2 Luglio 2025 Da Staff Lascia un commento

Cassazione penale sentenza n. 390/2025

In ambito di separazione o divorzio, i contrasti tra genitori possono spesso sfociare in comportamenti che ledono i diritti dell’altro genitore e, ancor peggio, quelli del minore. Una recente sentenza della Corte di Cassazione ha chiarito i confini tra legittimo esercizio della responsabilità genitoriale e condotta penalmente rilevante, configurando il reato di sottrazione di minori (art. 574 c.p.) a carico del genitore che ostacola l’altro nell’esercizio delle sue prerogative.

Il principio di bigenitorialità e l’art. 316 c.c.
Il nostro ordinamento, anche alla luce della normativa europea e della Convenzione sui diritti del fanciullo, riconosce e tutela il principio di bigenitorialità: entrambi i genitori, anche dopo la separazione, conservano la titolarità e l’esercizio della responsabilità genitoriale, ai sensi dell’art. 316 c.c.
Questa responsabilità si traduce in doveri e poteri condivisi relativi all’educazione, alla cura, alla crescita e allo sviluppo affettivo del figlio minore.

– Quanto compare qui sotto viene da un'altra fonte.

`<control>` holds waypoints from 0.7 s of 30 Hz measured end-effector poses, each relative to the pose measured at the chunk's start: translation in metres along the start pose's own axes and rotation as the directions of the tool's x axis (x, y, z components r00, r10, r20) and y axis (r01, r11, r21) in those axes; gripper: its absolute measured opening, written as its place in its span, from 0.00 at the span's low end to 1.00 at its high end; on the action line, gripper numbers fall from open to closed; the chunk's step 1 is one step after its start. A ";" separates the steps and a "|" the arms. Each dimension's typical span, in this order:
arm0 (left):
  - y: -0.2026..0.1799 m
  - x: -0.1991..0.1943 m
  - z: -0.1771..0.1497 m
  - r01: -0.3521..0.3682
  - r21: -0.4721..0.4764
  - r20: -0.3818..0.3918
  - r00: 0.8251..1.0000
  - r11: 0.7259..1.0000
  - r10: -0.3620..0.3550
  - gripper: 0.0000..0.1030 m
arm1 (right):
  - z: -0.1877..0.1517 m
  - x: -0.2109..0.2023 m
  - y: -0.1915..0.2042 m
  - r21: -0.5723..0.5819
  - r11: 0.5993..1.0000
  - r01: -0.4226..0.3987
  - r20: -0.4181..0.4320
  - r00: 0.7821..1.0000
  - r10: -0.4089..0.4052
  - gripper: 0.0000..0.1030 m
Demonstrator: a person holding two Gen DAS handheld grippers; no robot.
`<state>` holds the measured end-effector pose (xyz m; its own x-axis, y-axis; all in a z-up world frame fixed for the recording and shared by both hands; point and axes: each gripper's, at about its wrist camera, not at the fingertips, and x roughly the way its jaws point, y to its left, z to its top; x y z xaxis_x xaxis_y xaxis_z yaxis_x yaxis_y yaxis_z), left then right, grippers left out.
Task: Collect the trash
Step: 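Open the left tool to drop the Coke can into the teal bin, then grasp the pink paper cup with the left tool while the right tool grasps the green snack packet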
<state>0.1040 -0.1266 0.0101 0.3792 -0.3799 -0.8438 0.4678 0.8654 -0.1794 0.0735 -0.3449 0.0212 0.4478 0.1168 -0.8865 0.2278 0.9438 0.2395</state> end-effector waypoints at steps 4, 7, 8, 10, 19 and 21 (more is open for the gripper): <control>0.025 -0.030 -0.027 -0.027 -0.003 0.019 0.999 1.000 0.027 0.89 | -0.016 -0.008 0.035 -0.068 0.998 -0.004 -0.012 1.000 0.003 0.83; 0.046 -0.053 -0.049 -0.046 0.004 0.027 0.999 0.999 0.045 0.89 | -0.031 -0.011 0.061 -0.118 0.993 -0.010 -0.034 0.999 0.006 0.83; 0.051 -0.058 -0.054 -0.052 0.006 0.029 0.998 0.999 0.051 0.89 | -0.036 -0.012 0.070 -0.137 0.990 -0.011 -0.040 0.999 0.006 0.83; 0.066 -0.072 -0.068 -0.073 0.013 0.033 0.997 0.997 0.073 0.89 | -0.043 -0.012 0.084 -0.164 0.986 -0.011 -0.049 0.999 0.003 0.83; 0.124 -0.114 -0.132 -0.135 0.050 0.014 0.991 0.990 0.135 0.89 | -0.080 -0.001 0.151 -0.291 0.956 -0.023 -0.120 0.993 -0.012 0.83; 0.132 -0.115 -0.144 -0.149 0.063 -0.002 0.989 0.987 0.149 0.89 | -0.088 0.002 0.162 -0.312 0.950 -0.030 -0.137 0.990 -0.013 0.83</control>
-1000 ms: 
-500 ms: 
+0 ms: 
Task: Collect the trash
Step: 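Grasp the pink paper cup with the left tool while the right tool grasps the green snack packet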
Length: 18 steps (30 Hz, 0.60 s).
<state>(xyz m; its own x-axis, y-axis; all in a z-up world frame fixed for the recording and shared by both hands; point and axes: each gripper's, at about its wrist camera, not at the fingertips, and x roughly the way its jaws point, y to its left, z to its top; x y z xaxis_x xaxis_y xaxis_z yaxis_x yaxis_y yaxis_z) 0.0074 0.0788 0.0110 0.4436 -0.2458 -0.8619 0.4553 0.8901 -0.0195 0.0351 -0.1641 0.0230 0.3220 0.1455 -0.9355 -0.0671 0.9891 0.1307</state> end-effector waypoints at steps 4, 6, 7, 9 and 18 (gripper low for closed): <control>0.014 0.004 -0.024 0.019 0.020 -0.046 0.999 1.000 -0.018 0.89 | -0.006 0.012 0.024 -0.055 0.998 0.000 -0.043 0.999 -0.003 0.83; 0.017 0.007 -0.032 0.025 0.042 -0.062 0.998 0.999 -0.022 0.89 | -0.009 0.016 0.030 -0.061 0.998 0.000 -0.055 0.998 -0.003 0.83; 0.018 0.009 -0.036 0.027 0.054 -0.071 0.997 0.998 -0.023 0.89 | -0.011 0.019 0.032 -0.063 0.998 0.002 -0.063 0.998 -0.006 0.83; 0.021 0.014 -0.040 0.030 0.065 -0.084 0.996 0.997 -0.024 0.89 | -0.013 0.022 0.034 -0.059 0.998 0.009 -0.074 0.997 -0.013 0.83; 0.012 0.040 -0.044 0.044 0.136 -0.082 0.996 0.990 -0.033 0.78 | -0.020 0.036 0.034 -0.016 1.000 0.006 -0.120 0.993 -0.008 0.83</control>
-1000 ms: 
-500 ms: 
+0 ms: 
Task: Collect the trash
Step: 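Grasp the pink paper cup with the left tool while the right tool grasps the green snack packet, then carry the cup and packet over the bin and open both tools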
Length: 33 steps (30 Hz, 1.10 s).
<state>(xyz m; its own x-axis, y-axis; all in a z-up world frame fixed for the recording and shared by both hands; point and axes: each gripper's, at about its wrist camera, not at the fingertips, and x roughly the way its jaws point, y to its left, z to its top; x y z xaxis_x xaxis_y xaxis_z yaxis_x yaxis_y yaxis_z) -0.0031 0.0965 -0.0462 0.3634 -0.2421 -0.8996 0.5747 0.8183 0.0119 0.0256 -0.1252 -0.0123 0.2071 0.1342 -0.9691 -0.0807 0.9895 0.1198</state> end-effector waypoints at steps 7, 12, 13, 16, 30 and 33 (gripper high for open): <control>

Ne consegue che nessun genitore può, unilateralmente, sottrarre il minore all’altro o ostacolarne i contatti.

Quando scatta il reato di sottrazione di minori (art. 574 c.p.)
Secondo l’interpretazione fornita dalla Cassazione, integra il reato di cui all’art. 574 c.p. la condotta del genitore che, senza alcun provvedimento giudiziale a fondamento, decida arbitrariamente di allontanare il minore dal domicilio concordato o di trattenerlo presso di sé, impedendo così all’altro genitore coaffidatario di esercitare la sua funzione genitoriale.
Il reato si configura non solo nei casi di sottrazione materiale del minore (ad esempio, trasferimenti non concordati), ma anche quando, pur non spostandolo fisicamente, il minore viene di fatto “separato” dall’altro genitore, ostacolando il diritto alla relazione affettiva, alla partecipazione educativa e alla quotidianità familiare.

Il bene giuridico tutelato: la genitorialità condivisa
La norma penale tutela innanzitutto l’interesse del minore a mantenere una relazione equilibrata e continuativa con entrambi i genitori. Ma protegge anche il diritto del genitore coaffidatario a partecipare attivamente alla vita del figlio, nella convinzione che la bigenitorialità sia un valore primario, non derogabile se non da un’autorità giudiziaria.

La rilevanza dell’assenza di provvedimenti giudiziari
La Cassazione ha ribadito che non è necessario che esista un provvedimento di affidamento per configurare il reato: anche in assenza di una regolamentazione giudiziale formale, i genitori sono contitolari della responsabilità genitoriale. Quindi, ogni comportamento volto a escludere o a limitare arbitrariamente l’altro genitore è da ritenersi illegittimo e, nei casi più gravi, penalmente rilevante.

Conclusioni: una tutela rafforzata per il minore e per l’altro genitore
Questa pronuncia della Corte si inserisce in un quadro giurisprudenziale sempre più attento alla tutela concreta dei diritti del minore e alla necessità di sanzionare i comportamenti lesivi del principio di corresponsabilità genitoriale.
Per i genitori in fase di separazione o in situazioni conflittuali, è fondamentale comprendere che le decisioni relative alla vita del figlio devono essere sempre condivise o autorizzate dal giudice, e che comportamenti arbitrari possono sfociare in responsabilità penale.